The Gradient Boosting
node uses a partitioning algorithm to search for an optimal partition of the data
for
a single
target variable. Gradient boosting is an approach that resamples the analysis data several times
to generate results that form a weighted average of the resampled
data set. Tree boosting creates a series of decision trees that form a single predictive
model.
Like decision trees, boosting makes no assumptions about the distribution of the data.
Boosting is less prone to
overfit the data than a single decision tree. If a decision tree fits the data fairly well,
then boosting often improves the fit.
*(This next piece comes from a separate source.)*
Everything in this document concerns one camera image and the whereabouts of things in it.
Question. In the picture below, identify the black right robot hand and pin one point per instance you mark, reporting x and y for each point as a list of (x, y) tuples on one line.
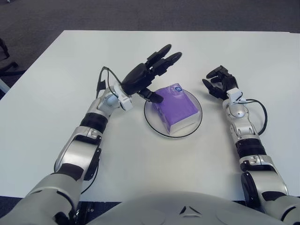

For more information about the Gradient Boosting
node, see the SAS Enterprise Miner help documentation.
To create a gradient
boosting model of the data:
-
Select the
Model tab
on the Toolbar.
-
Select the
Gradient
Boosting node icon. Drag the node into the Diagram Workspace.
-
Connect the
Control
Point node to the
Gradient Boosting node.
-
Select the
Gradient
Boosting node. In the Properties Panel, set the following
properties:
-
Click on the value for the Maximum
Depth property, in the Splitting Rule subgroup,
and enter 10
. This property
determines the number of generations in each decision tree created
by the Gradient Boosting node.
-
Click on the value for the Number
of Surrogate Rules property, in the Node subgroup,
and enter 2
. Surrogate rules
are backup rules that are used in the event of missing data. For example,
if your primary splitting rule sorts donors based on their ZIP codes,
then a reasonable surrogate rule would sort based on the donor’s
city of residence.
-
In the Diagram Workspace,
right-click the Gradient Boosting node, and select
Run from
the resulting menu. Click
Yes in the
Confirmation window
that opens.
-
In the
Run
Status window, select
OK.
Tip
The book “
Decision Trees for Analytics
Using SAS Enterprise Miner” offers additional information
about alternative measures of the effectiveness of a split, options
for training and pruning, suggestions for guiding tree growth, and
examples of multiple tree and gradient boosting models.